## Work instructions
The lines to copy are those in the records below that hold the word "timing".

═══ Supplied records ═══

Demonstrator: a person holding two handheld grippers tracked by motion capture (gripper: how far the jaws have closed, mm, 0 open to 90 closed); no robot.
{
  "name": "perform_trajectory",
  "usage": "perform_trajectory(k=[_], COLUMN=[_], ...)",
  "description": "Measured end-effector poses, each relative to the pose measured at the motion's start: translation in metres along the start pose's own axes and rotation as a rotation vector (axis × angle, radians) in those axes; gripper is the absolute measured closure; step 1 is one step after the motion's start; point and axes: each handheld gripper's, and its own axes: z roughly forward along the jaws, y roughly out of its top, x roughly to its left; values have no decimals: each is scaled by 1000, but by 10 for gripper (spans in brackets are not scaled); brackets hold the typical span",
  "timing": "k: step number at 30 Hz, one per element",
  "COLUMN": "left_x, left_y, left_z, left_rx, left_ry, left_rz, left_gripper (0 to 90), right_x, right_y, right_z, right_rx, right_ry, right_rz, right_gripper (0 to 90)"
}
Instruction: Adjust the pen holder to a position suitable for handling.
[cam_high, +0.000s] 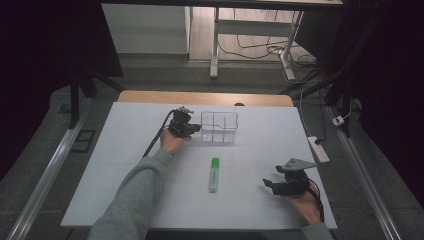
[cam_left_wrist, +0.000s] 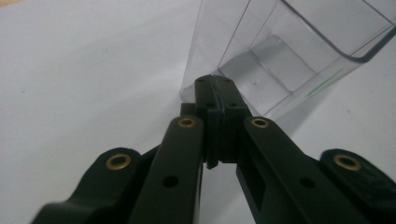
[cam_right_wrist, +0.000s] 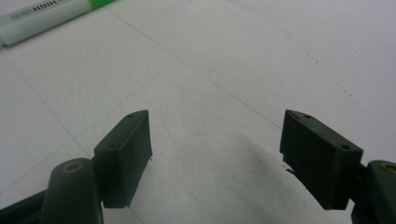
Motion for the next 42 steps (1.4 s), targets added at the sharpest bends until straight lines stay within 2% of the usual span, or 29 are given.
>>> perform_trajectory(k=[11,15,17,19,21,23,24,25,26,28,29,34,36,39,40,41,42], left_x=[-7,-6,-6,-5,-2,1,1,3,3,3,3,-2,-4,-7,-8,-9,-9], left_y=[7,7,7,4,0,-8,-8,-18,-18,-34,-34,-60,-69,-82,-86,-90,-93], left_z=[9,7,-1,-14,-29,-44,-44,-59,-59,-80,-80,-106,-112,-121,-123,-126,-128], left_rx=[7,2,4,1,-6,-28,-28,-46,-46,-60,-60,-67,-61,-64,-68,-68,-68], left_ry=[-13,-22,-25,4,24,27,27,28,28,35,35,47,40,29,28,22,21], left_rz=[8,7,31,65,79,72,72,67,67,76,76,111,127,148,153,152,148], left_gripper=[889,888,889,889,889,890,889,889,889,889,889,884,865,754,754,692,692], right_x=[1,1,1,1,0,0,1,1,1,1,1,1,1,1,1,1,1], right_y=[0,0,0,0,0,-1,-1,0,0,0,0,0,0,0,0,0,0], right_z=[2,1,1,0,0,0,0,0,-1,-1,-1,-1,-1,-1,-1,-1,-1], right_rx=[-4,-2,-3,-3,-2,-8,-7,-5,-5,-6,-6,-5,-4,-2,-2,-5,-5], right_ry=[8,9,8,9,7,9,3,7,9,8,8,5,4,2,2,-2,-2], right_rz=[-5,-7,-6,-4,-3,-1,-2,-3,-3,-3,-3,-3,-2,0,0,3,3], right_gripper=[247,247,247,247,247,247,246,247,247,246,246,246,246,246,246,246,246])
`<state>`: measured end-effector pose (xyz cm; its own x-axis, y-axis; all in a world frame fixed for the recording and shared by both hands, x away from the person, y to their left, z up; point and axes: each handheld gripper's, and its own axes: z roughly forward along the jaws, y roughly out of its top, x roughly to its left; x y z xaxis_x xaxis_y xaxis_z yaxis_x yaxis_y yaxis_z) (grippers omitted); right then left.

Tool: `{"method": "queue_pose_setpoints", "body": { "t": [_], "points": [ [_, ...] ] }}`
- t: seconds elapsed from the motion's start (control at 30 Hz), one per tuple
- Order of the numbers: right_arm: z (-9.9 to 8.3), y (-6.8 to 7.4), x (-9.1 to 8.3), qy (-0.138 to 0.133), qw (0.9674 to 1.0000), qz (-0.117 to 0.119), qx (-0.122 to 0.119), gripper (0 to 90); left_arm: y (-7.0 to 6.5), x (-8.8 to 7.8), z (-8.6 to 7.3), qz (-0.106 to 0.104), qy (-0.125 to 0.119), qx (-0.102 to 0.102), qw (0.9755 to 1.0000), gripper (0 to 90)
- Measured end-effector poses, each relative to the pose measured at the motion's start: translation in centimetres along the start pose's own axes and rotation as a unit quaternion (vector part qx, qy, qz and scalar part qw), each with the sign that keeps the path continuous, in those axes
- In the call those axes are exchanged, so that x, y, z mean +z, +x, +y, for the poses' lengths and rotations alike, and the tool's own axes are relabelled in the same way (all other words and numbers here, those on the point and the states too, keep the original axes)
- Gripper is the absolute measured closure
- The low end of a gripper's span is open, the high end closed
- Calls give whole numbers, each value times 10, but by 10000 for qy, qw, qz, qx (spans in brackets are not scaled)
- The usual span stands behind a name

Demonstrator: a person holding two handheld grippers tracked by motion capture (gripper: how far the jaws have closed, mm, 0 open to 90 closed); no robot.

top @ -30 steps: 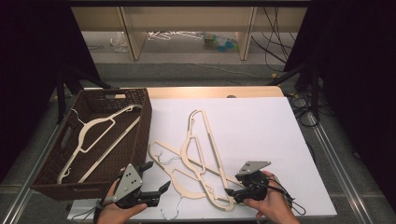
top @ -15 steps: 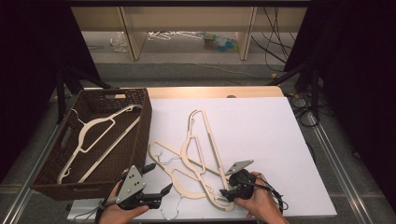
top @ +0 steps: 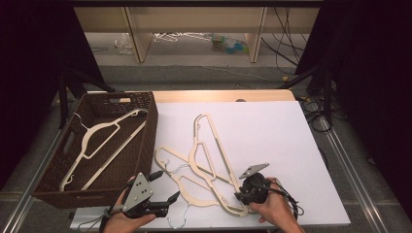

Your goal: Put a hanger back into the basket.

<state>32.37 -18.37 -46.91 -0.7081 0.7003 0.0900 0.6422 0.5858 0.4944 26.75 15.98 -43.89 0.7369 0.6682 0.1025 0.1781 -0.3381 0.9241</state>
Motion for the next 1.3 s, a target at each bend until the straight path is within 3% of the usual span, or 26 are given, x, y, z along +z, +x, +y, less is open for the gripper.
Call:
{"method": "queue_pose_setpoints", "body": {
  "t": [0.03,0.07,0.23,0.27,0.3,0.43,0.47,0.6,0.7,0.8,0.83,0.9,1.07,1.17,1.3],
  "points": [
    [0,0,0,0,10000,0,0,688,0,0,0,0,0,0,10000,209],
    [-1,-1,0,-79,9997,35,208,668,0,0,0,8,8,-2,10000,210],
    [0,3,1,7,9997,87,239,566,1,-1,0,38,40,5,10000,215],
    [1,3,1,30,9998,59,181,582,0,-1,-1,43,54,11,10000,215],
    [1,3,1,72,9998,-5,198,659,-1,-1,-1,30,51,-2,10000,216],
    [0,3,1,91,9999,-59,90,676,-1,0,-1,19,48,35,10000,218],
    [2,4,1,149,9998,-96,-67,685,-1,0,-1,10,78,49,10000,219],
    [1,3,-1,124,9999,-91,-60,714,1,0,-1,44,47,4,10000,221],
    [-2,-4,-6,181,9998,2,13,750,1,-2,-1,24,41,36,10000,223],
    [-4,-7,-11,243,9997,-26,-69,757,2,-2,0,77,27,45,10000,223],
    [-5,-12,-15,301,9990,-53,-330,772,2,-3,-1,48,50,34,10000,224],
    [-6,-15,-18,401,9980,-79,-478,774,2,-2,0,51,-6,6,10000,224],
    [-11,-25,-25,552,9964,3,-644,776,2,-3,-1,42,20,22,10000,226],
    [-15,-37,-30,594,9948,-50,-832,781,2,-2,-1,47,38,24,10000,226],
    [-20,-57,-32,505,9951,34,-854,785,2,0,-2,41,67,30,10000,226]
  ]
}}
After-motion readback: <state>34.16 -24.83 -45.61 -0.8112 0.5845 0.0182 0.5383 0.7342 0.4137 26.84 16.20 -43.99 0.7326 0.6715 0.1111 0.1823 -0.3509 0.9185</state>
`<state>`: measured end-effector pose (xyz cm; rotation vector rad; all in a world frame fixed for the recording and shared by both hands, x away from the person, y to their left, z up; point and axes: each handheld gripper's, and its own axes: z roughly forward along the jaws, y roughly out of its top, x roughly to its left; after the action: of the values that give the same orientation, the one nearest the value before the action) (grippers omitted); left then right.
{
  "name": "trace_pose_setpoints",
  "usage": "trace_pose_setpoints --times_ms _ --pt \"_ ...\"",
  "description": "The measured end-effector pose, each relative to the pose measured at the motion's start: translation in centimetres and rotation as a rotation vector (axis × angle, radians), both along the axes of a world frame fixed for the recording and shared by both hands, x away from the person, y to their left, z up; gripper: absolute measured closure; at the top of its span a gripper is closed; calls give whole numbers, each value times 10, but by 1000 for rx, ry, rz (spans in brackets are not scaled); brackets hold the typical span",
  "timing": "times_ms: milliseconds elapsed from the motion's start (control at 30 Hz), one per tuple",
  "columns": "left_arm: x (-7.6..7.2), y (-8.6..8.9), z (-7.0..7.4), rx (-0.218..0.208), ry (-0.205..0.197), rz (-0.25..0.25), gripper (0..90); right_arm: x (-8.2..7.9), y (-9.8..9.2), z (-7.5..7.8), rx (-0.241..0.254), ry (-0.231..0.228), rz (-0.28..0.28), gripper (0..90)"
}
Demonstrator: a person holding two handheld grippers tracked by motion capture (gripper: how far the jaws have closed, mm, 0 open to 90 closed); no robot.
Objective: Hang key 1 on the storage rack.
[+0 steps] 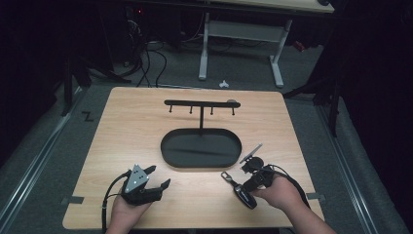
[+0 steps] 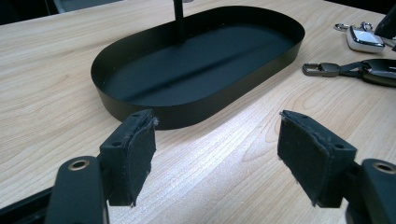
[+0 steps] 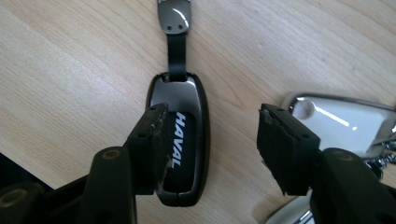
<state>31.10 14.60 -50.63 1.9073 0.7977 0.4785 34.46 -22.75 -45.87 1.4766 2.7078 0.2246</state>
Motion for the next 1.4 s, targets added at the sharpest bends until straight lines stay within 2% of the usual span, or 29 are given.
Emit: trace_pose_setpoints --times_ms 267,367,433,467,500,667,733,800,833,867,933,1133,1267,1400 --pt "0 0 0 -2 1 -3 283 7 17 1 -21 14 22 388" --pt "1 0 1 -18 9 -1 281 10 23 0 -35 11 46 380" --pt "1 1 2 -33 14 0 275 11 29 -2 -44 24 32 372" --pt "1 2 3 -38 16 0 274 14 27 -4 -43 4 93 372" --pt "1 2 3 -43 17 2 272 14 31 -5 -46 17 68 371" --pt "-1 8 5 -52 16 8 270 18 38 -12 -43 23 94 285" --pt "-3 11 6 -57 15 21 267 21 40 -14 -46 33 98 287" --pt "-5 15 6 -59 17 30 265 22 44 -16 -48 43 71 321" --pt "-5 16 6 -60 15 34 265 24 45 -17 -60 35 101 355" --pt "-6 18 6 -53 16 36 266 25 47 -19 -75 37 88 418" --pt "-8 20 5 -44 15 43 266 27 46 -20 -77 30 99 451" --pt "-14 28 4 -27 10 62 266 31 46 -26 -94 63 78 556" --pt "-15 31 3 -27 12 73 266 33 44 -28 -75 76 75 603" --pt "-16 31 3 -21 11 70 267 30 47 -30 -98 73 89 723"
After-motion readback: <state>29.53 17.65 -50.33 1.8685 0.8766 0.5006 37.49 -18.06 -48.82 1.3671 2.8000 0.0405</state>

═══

## Exercise solution
  "timing": "k: step number at 30 Hz, one per element",
  "timing": "times_ms: milliseconds elapsed from the motion's start (control at 30 Hz), one per tuple",

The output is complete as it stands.